- _TASK DIRECTIONS_
Copy out all of the data exactly as it appears.

- _DATASET EXTRACT_
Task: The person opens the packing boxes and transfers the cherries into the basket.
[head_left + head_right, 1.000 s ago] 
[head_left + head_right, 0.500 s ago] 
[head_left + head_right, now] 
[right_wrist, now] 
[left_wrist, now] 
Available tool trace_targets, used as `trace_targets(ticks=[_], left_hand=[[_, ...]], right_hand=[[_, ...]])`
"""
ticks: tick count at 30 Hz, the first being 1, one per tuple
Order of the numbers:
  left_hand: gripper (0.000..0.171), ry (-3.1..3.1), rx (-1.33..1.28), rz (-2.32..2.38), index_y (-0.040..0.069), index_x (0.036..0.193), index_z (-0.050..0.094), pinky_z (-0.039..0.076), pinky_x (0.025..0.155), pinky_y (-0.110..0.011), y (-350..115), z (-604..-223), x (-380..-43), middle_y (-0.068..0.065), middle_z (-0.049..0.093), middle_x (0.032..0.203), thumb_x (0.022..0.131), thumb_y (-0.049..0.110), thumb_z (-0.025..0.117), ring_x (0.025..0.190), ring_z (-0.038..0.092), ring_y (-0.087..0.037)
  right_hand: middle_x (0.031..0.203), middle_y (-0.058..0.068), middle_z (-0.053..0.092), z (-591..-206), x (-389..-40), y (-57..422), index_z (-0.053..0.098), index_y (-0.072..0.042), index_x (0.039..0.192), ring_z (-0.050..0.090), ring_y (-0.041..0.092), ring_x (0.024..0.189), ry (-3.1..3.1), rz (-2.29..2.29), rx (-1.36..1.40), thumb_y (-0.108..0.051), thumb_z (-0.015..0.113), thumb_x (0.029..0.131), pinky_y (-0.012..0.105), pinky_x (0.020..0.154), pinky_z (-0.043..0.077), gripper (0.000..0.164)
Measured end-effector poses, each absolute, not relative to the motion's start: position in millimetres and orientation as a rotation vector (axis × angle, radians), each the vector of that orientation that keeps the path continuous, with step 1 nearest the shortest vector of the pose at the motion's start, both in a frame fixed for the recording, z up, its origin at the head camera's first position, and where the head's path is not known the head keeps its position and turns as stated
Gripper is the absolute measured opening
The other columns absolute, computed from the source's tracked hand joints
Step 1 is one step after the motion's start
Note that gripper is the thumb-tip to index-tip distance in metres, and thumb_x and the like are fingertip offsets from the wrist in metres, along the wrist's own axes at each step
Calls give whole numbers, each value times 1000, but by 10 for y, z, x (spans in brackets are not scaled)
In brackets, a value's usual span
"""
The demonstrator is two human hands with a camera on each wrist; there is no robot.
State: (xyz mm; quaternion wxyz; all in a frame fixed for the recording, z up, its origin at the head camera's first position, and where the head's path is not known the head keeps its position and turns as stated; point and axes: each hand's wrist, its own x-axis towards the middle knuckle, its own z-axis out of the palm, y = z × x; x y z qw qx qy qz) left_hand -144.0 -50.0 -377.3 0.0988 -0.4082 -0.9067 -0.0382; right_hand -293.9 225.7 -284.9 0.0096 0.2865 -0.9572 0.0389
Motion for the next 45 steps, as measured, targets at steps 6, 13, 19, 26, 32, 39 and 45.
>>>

- _YOUR RESPONSE_
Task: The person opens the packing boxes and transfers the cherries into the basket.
[head_left + head_right, 1.000 s ago] 
[head_left + head_right, 0.500 s ago] 
[head_left + head_right, now] 
[right_wrist, now] 
[left_wrist, now] 
Available tool trace_targets, used as `trace_targets(ticks=[_], left_hand=[[_, ...]], right_hand=[[_, ...]])`
"""
ticks: tick count at 30 Hz, the first being 1, one per tuple
Order of the numbers:
  left_hand: gripper (0.000..0.171), ry (-3.1..3.1), rx (-1.33..1.28), rz (-2.32..2.38), index_y (-0.040..0.069), index_x (0.036..0.193), index_z (-0.050..0.094), pinky_z (-0.039..0.076), pinky_x (0.025..0.155), pinky_y (-0.110..0.011), y (-350..115), z (-604..-223), x (-380..-43), middle_y (-0.068..0.065), middle_z (-0.049..0.093), middle_x (0.032..0.203), thumb_x (0.022..0.131), thumb_y (-0.049..0.110), thumb_z (-0.025..0.117), ring_x (0.025..0.190), ring_z (-0.038..0.092), ring_y (-0.087..0.037)
  right_hand: middle_x (0.031..0.203), middle_y (-0.058..0.068), middle_z (-0.053..0.092), z (-591..-206), x (-389..-40), y (-57..422), index_z (-0.053..0.098), index_y (-0.072..0.042), index_x (0.039..0.192), ring_z (-0.050..0.090), ring_y (-0.041..0.092), ring_x (0.024..0.189), ry (-3.1..3.1), rz (-2.29..2.29), rx (-1.36..1.40), thumb_y (-0.108..0.051), thumb_z (-0.015..0.113), thumb_x (0.029..0.131), pinky_y (-0.012..0.105), pinky_x (0.020..0.154), pinky_z (-0.043..0.077), gripper (0.000..0.164)
Measured end-effector poses, each absolute, not relative to the motion's start: position in millimetres and orientation as a rotation vector (axis × angle, radians), each the vector of that orientation that keeps the path continuous, with step 1 nearest the shortest vector of the pose at the motion's start, both in a frame fixed for the recording, z up, its origin at the head camera's first position, and where the head's path is not known the head keeps its position and turns as stated
Gripper is the absolute measured opening
The other columns absolute, computed from the source's tracked hand joints
Step 1 is one step after the motion's start
Note that gripper is the thumb-tip to index-tip distance in metres, and thumb_x and the like are fingertip offsets from the wrist in metres, along the wrist's own axes at each step
Calls give whole numbers, each value times 1000, but by 10 for y, z, x (spans in brackets are not scaled)
In brackets, a value's usual span
"""
The demonstrator is two human hands with a camera on each wrist; there is no robot.
State: (xyz mm; quaternion wxyz; all in a frame fixed for the recording, z up, its origin at the head camera's first position, and where the head's path is not known the head keeps its position and turns as stated; point and axes: each hand's wrist, its own x-axis towards the middle knuckle, its own z-axis out of the palm, y = z × x; x y z qw qx qy qz) left_hand -144.0 -50.0 -377.3 0.0988 -0.4082 -0.9067 -0.0382; right_hand -293.9 225.7 -284.9 0.0096 0.2865 -0.9572 0.0389
Motion for the next 45 steps, as measured, targets at steps 6, 13, 19, 26, 32, 39 and 45.
>>>

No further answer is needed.